Le suivi de la DBO₅ (Demande Biochimique en Oxygène sur 5 jours) et de la DCO (Demande Chimique en Oxygène) est essentiel pour maîtriser la qualité des rejets aqueux, qu’il s’agisse d’eaux usées urbaines ou industrielles. Ces deux indicateurs permettent d’évaluer la charge organique et la présence de composés oxydables dans un effluent, en orientant les choix de traitement appropriés.

Dans les stations d’épuration (STEP)

Dans une station d’épuration, la DBO et la DCO sont surveillées à plusieurs étapes clés :

  1. À l’entrée : pour caractériser les effluents bruts et adapter les procédés de traitement.
  2. Entre chaque étape du traitement : pour suivre les performances intermédiaires (dégrillage, décantation, traitement biologique, etc.).
  3. Avant rejet dans le milieu naturel : pour vérifier la conformité avec les normes en vigueur.

L’objectif est de réduire la pollution organique à des seuils réglementaires, souvent fixés à :

  • < 25 mg/l de DBO₅,
  • < 125 mg/l de DCO,
selon la directive européenne sur les eaux résiduaires urbaines. Ces valeurs restent indicatives et varient selon les pays, les conditions locales et la sensibilité du milieu récepteur.

L’amélioration continue du rendement épuratoire passe notamment par des technologies avancées : oxygénation pure pour le traitement biologique, ozonation en tertiaire, filtration membranaire ou encore traitement des boues optimisé.

Dans le traitement des effluents industriels

Les industries génèrent des effluents très variés selon leurs activités (agroalimentaire, chimie, pharmaceutique, textile, etc.), souvent chargés en polluants difficilement biodégradables. La maîtrise de la DBO et de la DCO y est donc stratégique, à la fois pour :

  • Répondre aux obligations réglementaires,
  • Préserver les ressources en eau,
  • Réduire les surcoûts liés à l’envoi en station d’épuration externe,
  • Envisager la réutilisation des eaux traitées (nettoyage, process, irrigation...),
  • Limiter l’impact environnemental global.

Dans ce contexte, les industriels adoptent de plus en plus des solutions de traitement avancées comme les traitements biologiques intensifs, l’oxydation chimique (notamment à l’ozone ou au peroxyde), ou des combinaisons hybrides (pré-traitement chimique + traitement biologique).

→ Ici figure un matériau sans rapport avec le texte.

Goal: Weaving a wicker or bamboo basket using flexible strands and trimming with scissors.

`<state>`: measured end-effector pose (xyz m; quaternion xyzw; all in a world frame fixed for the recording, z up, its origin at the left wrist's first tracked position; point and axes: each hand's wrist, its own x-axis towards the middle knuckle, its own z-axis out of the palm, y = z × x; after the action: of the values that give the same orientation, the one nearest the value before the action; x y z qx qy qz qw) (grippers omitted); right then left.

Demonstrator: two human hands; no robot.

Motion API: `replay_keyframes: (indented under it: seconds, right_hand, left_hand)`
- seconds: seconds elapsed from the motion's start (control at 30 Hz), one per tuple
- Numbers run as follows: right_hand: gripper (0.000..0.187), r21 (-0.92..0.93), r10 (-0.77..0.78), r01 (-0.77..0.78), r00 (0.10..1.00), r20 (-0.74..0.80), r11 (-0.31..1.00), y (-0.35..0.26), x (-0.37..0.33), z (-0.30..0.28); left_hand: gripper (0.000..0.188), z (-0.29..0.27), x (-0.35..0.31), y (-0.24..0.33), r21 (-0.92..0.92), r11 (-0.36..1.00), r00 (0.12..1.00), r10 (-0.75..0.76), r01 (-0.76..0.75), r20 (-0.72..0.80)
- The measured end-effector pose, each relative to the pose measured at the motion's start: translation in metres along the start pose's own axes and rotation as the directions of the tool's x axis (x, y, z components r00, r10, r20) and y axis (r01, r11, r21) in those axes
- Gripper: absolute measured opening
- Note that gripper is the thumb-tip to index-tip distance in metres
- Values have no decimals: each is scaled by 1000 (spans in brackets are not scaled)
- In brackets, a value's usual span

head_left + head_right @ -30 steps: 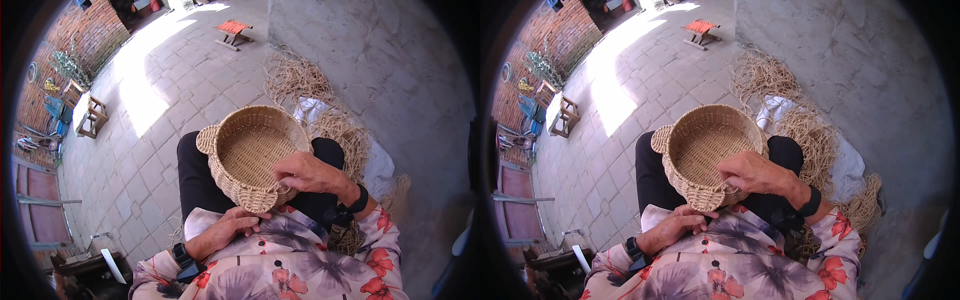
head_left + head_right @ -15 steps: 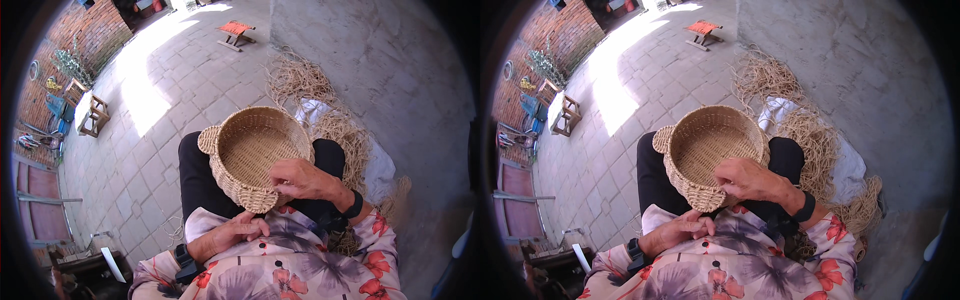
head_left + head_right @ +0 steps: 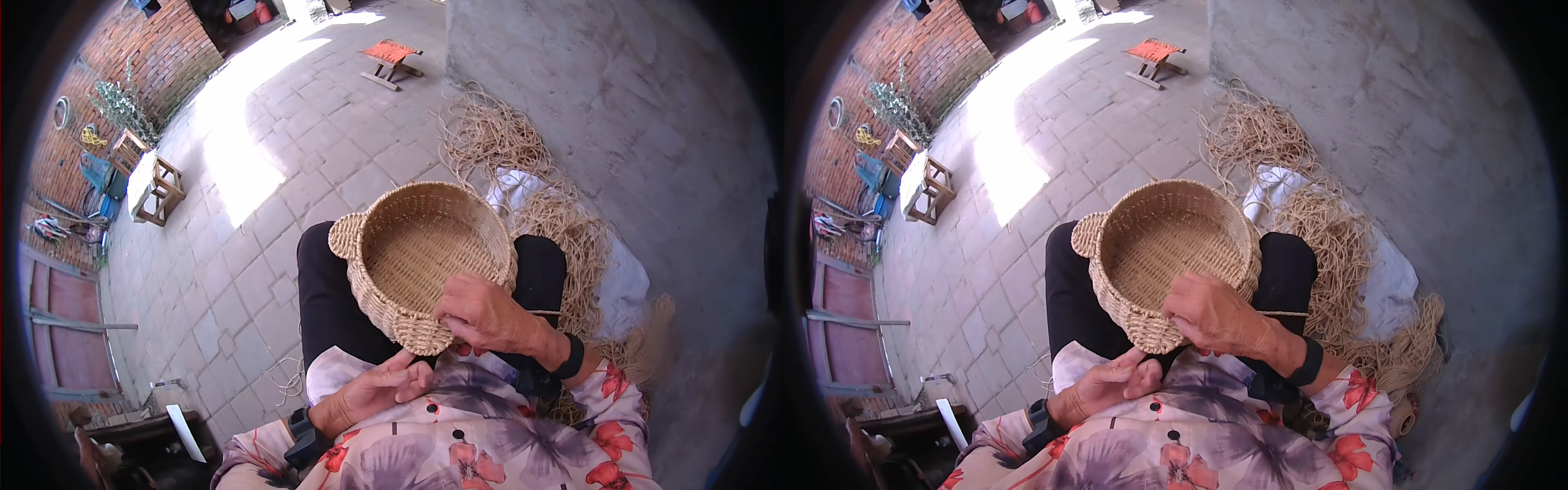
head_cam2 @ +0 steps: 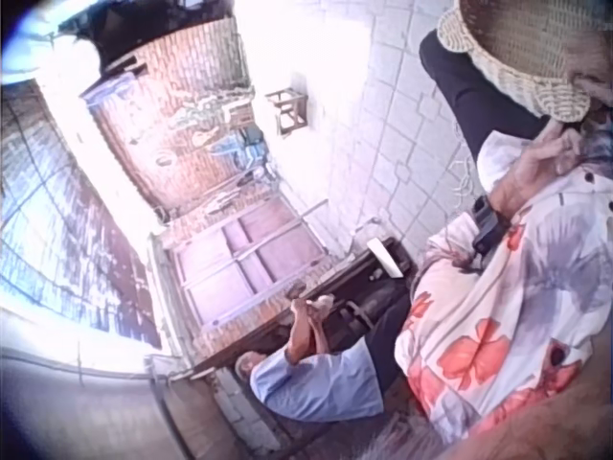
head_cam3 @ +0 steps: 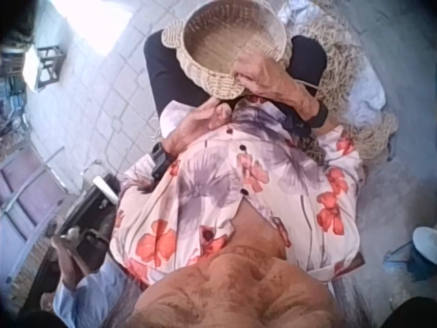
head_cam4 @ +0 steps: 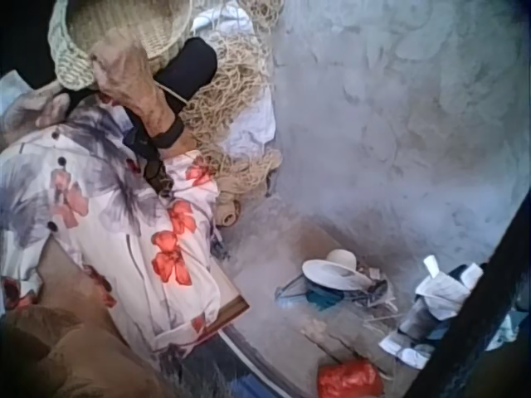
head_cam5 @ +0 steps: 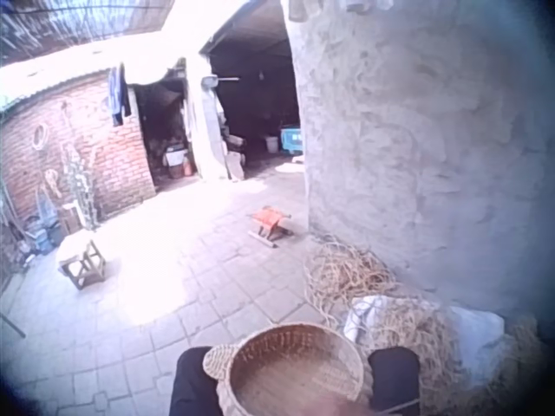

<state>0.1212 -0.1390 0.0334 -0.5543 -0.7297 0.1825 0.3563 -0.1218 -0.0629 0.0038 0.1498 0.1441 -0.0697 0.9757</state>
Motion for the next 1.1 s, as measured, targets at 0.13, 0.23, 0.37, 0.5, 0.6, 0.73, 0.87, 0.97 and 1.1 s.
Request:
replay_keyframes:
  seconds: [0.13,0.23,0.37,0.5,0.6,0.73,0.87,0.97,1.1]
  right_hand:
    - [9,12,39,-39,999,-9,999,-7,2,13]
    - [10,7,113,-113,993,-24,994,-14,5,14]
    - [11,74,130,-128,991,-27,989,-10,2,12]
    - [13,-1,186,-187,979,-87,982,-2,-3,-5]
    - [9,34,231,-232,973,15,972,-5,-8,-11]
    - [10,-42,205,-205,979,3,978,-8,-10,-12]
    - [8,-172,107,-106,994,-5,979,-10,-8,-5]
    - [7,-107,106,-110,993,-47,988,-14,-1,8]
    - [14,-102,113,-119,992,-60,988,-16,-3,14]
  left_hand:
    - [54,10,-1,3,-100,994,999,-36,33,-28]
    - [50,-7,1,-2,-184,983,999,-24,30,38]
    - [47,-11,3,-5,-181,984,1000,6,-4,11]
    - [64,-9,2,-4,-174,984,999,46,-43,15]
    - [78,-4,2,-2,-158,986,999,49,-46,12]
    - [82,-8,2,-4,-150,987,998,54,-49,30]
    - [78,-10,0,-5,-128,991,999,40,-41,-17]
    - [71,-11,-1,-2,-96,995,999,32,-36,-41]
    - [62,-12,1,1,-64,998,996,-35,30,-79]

Cette démarche s’inscrit dans une logique de développement durable, valorisant à la fois performance environnementale, réduction des coûts et anticipation des normes futures.

Conclusion : la DBO et la DCO, piliers de l’épuration des eaux

Comprendre et surveiller la DBO et la DCO est indispensable pour toute entité impliquée dans le traitement des eaux usées, qu’il s’agisse de municipalités, d’industriels ou de gestionnaires de réseaux.

En combinant traitements biologiques, physico-chimiques et mécaniques, il est possible d’atteindre les objectifs de dépollution, tout en contribuant à la protection de l’environnement et à la conformité réglementaire.